Masters of Sex: The Life and Times of William Masters and Virginia Johnson, the Couple Who Taught America How to Love
- Cover of the first edition
- Author: Thomas Maier
- Language: English
- Subject: Masters and Johnson
- Publisher: Basic Books
- Publication date: 2009
- Publication place: United States
- Media type: Print (Hardcover and Paperback)
- Pages: 440

= Masters of Sex (book) =

2009 biography of Masters and Johnson

Masters of Sex: The Life and Times of William Masters and Virginia Johnson, the Couple Who Taught America How to Love is a 2009 biography by Thomas Maier. The book chronicles the early lives and work of two American sexologists, Dr. William Masters and Virginia Johnson, who studied human sexuality from 1957 to the 1990s.
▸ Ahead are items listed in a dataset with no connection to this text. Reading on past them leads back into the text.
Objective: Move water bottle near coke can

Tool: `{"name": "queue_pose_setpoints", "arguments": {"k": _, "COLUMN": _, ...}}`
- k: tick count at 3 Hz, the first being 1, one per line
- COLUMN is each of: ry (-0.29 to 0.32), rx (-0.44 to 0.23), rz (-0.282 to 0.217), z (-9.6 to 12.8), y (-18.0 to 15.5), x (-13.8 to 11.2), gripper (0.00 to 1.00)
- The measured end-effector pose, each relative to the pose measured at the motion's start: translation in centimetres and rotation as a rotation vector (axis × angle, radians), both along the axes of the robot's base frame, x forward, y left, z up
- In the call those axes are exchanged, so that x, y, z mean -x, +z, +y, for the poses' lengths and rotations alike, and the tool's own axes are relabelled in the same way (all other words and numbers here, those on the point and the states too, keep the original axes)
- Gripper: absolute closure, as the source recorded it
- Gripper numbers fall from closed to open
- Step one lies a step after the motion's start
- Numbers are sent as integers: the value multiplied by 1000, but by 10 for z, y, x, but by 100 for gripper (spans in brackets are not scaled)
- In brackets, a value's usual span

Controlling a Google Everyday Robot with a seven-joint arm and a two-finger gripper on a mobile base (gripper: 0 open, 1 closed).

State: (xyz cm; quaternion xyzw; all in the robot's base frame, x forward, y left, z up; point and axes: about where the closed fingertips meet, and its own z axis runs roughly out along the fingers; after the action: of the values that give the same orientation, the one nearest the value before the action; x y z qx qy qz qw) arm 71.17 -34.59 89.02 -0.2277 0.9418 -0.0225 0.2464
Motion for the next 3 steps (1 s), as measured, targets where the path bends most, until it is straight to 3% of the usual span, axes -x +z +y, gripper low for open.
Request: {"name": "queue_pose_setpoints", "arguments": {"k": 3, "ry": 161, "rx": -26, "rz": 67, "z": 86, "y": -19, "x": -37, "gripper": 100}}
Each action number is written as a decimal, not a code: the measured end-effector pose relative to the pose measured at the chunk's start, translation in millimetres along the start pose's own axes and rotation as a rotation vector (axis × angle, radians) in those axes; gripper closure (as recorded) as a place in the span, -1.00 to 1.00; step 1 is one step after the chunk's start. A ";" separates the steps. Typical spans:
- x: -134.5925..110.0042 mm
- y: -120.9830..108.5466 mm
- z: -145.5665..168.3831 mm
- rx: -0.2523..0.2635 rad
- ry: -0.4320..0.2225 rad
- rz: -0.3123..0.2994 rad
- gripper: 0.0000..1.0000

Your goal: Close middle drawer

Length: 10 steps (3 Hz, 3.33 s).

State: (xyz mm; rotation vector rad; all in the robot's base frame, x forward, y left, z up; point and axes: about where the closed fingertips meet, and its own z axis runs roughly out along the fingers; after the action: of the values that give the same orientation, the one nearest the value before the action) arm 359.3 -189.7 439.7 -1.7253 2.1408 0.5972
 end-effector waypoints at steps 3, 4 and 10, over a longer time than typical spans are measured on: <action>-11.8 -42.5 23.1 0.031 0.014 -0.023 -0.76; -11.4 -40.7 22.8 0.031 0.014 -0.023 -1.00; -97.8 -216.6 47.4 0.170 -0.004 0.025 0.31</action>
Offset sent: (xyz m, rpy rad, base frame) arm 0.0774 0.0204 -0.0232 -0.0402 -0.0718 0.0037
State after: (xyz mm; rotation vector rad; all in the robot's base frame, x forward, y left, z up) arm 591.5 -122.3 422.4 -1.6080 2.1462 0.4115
The 2013 Showtime television series Masters of Sex, starring Michael Sheen and Lizzy Caplan, is based on the book.

==Reception==
The book had a positive reception. Debby Applegate described the biography as "a terrific book about the unlikely couple who touched off the sexual revolution. More than a biography, this is an intimate history of sex in the twentieth century." The New York Times commended Maier's writing style and sense of humor. The Chicago Tribune named it as one of their favorite non-fiction books of 2009.